WORK ORDER →
In full and without changes, output the data.

════════

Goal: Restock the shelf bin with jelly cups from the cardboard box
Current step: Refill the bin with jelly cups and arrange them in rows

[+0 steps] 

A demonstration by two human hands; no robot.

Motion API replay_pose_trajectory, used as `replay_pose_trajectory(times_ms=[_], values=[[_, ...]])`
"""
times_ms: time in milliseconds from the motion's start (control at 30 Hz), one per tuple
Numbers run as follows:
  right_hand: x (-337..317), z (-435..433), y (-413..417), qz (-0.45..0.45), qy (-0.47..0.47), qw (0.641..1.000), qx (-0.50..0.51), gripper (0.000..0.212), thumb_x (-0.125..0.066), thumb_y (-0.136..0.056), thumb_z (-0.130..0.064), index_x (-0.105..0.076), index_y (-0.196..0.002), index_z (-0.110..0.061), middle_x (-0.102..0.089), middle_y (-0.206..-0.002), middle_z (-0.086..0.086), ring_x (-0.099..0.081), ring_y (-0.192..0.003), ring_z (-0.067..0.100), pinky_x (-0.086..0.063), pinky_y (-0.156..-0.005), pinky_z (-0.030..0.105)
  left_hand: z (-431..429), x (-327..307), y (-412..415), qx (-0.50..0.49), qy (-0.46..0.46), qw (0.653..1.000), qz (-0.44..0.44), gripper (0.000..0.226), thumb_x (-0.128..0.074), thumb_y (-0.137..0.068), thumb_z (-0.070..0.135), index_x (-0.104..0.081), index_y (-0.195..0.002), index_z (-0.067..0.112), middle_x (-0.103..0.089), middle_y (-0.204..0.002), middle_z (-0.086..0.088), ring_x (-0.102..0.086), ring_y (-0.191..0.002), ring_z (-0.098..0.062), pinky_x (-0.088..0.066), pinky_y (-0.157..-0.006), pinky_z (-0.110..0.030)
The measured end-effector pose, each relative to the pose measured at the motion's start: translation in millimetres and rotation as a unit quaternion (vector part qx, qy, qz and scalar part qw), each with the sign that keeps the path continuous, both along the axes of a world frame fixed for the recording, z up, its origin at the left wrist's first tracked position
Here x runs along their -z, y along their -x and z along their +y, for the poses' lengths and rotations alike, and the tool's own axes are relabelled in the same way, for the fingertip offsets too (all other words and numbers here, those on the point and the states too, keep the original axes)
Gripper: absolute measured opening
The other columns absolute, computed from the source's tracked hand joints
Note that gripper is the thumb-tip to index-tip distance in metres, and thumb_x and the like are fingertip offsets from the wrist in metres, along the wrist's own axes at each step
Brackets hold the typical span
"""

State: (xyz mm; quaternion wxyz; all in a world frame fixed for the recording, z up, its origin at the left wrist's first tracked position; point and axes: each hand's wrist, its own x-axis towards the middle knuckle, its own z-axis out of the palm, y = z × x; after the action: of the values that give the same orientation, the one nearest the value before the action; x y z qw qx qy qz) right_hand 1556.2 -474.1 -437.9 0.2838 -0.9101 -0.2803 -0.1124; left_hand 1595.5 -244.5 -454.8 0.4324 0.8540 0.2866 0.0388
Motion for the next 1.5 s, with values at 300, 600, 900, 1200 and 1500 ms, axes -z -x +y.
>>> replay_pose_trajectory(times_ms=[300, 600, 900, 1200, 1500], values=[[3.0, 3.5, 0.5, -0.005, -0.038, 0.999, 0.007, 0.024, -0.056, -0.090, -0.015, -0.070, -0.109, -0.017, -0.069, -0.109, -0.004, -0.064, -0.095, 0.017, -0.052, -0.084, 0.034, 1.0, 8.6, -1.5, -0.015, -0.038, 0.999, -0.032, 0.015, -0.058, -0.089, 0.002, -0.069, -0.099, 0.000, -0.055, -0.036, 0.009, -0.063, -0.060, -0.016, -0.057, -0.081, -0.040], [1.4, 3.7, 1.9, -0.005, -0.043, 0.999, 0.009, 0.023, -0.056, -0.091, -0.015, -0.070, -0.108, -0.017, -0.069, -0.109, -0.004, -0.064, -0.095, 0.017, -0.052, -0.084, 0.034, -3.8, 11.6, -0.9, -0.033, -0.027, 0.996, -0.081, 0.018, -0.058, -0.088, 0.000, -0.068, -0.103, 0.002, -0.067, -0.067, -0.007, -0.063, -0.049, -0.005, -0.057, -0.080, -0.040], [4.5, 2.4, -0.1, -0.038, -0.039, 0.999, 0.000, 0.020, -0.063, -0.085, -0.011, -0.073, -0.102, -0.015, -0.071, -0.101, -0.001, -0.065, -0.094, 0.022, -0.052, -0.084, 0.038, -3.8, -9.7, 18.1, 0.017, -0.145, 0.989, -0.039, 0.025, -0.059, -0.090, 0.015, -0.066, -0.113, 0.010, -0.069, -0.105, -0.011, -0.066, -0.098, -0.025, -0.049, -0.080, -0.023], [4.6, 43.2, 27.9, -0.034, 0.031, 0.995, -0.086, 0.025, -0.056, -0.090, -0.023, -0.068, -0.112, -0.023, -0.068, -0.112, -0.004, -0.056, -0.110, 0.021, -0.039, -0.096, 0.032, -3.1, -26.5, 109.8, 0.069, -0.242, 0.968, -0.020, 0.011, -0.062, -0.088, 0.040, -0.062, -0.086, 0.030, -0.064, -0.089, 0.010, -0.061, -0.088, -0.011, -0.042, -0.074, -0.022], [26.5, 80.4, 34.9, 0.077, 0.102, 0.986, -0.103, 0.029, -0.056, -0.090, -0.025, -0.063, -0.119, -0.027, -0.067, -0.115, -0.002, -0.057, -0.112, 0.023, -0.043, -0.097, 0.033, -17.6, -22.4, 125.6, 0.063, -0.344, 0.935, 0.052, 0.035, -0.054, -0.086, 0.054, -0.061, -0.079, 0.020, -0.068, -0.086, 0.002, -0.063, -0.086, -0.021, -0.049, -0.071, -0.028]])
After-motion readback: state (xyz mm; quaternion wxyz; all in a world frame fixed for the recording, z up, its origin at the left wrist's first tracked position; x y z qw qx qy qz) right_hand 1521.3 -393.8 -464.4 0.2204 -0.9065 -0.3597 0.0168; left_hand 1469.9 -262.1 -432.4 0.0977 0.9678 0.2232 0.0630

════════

ANSWER AREA →
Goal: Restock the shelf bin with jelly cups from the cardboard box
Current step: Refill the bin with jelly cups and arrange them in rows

[+0 steps] 

A demonstration by two human hands; no robot.

Motion API replay_pose_trajectory, used as `replay_pose_trajectory(times_ms=[_], values=[[_, ...]])`
"""
times_ms: time in milliseconds from the motion's start (control at 30 Hz), one per tuple
Numbers run as follows:
  right_hand: x (-337..317), z (-435..433), y (-413..417), qz (-0.45..0.45), qy (-0.47..0.47), qw (0.641..1.000), qx (-0.50..0.51), gripper (0.000..0.212), thumb_x (-0.125..0.066), thumb_y (-0.136..0.056), thumb_z (-0.130..0.064), index_x (-0.105..0.076), index_y (-0.196..0.002), index_z (-0.110..0.061), middle_x (-0.102..0.089), middle_y (-0.206..-0.002), middle_z (-0.086..0.086), ring_x (-0.099..0.081), ring_y (-0.192..0.003), ring_z (-0.067..0.100), pinky_x (-0.086..0.063), pinky_y (-0.156..-0.005), pinky_z (-0.030..0.105)
  left_hand: z (-431..429), x (-327..307), y (-412..415), qx (-0.50..0.49), qy (-0.46..0.46), qw (0.653..1.000), qz (-0.44..0.44), gripper (0.000..0.226), thumb_x (-0.128..0.074), thumb_y (-0.137..0.068), thumb_z (-0.070..0.135), index_x (-0.104..0.081), index_y (-0.195..0.002), index_z (-0.067..0.112), middle_x (-0.103..0.089), middle_y (-0.204..0.002), middle_z (-0.086..0.088), ring_x (-0.102..0.086), ring_y (-0.191..0.002), ring_z (-0.098..0.062), pinky_x (-0.088..0.066), pinky_y (-0.157..-0.006), pinky_z (-0.110..0.030)
The measured end-effector pose, each relative to the pose measured at the motion's start: translation in millimetres and rotation as a unit quaternion (vector part qx, qy, qz and scalar part qw), each with the sign that keeps the path continuous, both along the axes of a world frame fixed for the recording, z up, its origin at the left wrist's first tracked position
Here x runs along their -z, y along their -x and z along their +y, for the poses' lengths and rotations alike, and the tool's own axes are relabelled in the same way, for the fingertip offsets too (all other words and numbers here, those on the point and the states too, keep the original axes)
Gripper: absolute measured opening
The other columns absolute, computed from the source's tracked hand joints
Note that gripper is the thumb-tip to index-tip distance in metres, and thumb_x and the like are fingertip offsets from the wrist in metres, along the wrist's own axes at each step
Brackets hold the typical span
"""

State: (xyz mm; quaternion wxyz; all in a world frame fixed for the recording, z up, its origin at the left wrist's first tracked position; point and axes: each hand's wrist, its own x-axis towards the middle knuckle, its own z-axis out of the palm, y = z × x; after the action: of the values that give the same orientation, the one nearest the value before the action; x y z qw qx qy qz) right_hand 1556.2 -474.1 -437.9 0.2838 -0.9101 -0.2803 -0.1124; left_hand 1595.5 -244.5 -454.8 0.4324 0.8540 0.2866 0.0388
Motion for the next 1.5 s, with values at 300, 600, 900, 1200 and 1500 ms, axes -z -x +y.
>>> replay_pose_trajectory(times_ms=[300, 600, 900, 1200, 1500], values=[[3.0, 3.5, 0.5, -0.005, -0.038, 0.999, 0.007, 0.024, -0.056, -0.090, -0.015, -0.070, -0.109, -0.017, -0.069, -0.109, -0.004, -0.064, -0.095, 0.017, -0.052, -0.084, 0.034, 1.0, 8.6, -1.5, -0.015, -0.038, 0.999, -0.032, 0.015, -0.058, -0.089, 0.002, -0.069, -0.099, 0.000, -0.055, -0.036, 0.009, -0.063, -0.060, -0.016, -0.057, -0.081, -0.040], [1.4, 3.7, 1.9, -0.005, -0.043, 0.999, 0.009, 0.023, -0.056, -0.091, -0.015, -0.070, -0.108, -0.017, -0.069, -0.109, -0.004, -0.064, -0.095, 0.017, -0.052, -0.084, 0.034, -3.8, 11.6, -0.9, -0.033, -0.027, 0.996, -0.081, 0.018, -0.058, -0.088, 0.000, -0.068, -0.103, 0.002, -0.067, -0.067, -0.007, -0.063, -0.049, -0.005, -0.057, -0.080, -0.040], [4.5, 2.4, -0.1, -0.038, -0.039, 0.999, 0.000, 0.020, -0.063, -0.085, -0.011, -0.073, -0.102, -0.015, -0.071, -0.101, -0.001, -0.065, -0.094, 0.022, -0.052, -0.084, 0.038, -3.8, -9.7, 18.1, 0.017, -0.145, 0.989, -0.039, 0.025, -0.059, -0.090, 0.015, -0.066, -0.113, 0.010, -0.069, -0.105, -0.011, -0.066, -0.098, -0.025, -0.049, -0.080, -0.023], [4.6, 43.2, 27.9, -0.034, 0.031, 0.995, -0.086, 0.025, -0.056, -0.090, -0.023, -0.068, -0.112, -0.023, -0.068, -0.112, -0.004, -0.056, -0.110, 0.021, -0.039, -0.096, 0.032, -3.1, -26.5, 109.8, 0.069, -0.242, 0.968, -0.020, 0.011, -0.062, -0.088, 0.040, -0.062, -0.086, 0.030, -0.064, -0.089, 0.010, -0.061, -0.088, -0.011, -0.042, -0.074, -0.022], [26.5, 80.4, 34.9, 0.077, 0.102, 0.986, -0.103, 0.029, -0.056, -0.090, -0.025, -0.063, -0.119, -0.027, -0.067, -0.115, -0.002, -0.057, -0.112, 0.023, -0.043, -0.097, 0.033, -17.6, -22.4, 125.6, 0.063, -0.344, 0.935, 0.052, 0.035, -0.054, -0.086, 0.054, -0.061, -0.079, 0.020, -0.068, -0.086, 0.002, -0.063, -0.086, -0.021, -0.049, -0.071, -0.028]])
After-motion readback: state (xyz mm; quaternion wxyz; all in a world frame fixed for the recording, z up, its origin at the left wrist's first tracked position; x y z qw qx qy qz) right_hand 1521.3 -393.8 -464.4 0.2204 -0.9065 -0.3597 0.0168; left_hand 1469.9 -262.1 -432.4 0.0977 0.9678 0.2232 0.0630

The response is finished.